• _Work item_: Print, exactly as given, each line of the data from the line containing "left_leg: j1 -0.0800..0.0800" up to and including its last line.

• _Material provided_:
________________
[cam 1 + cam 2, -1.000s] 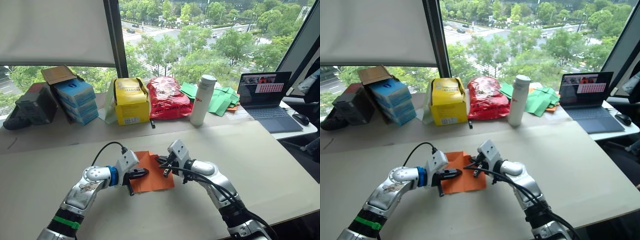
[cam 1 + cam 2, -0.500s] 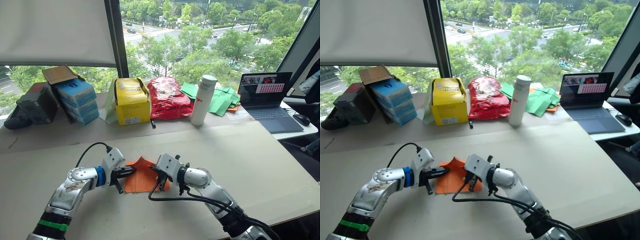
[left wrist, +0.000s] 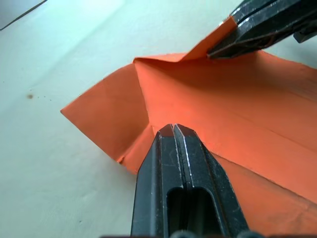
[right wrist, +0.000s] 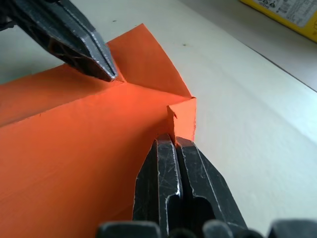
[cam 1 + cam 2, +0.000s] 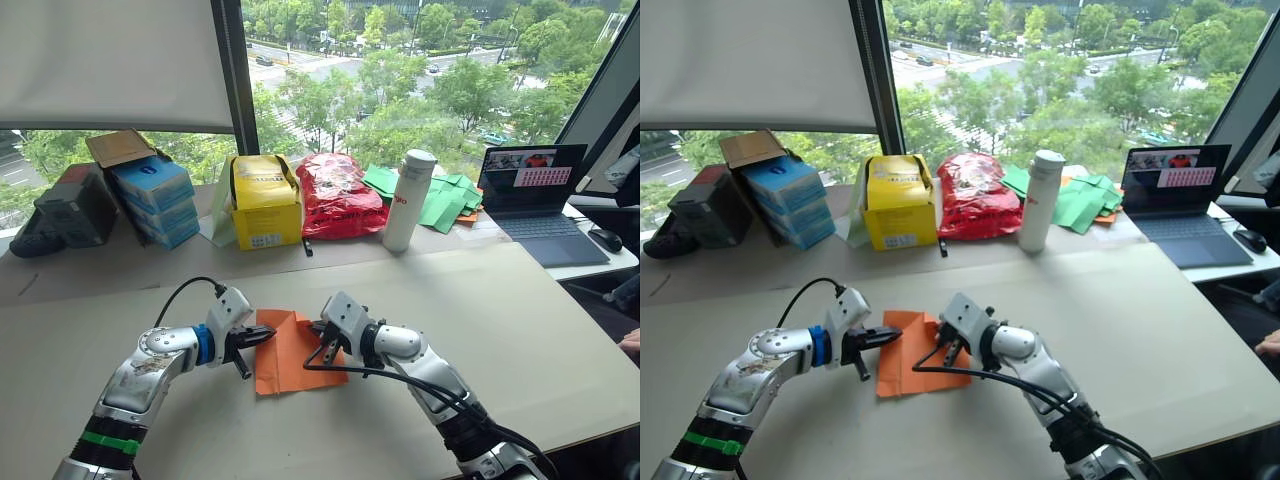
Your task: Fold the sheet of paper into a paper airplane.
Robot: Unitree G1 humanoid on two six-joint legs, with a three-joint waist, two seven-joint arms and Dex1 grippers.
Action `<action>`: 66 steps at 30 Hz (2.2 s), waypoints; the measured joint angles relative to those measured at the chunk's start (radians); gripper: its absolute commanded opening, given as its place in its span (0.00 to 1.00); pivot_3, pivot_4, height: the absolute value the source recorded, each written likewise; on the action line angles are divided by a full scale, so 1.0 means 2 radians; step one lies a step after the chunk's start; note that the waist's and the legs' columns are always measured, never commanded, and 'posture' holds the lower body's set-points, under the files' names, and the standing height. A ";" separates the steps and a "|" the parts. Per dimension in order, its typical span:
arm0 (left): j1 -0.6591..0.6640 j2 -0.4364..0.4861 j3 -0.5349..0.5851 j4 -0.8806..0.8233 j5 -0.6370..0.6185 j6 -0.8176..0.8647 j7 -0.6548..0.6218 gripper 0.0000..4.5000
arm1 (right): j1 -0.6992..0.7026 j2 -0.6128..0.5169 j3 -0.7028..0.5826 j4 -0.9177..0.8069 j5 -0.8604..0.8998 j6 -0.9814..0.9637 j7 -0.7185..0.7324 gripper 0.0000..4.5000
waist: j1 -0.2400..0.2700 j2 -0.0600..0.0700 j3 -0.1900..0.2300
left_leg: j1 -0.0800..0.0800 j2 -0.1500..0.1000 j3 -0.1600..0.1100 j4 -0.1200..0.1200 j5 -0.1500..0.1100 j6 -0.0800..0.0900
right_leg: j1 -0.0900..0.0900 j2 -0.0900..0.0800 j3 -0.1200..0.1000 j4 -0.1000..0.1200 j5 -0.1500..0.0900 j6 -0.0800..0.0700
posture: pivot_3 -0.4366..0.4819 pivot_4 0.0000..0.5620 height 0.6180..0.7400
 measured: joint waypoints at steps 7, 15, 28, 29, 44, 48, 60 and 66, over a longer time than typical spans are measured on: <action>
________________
• _Answer section_:
left_leg: j1 -0.0800..0.0800 j2 -0.1500..0.1000 j3 -0.1600..0.1100 j4 -0.1200..0.1200 j5 -0.1500..0.1100 j6 -0.0800..0.0900
right_leg: j1 -0.0900..0.0900 j2 -0.0900..0.0800 j3 -0.1200..0.1000 j4 -0.1000..0.1200 j5 -0.1500..0.0900 j6 -0.0800..0.0700
posture: pivot_3 -0.4366..0.4819 pivot_4 0.0000..0.5620 height 0.6180..0.7400
 measured: joint waypoints at steps 7, 15, 28, 29, 44, 48, 60 and 66, over a longer time than typical spans are measured on: <action>

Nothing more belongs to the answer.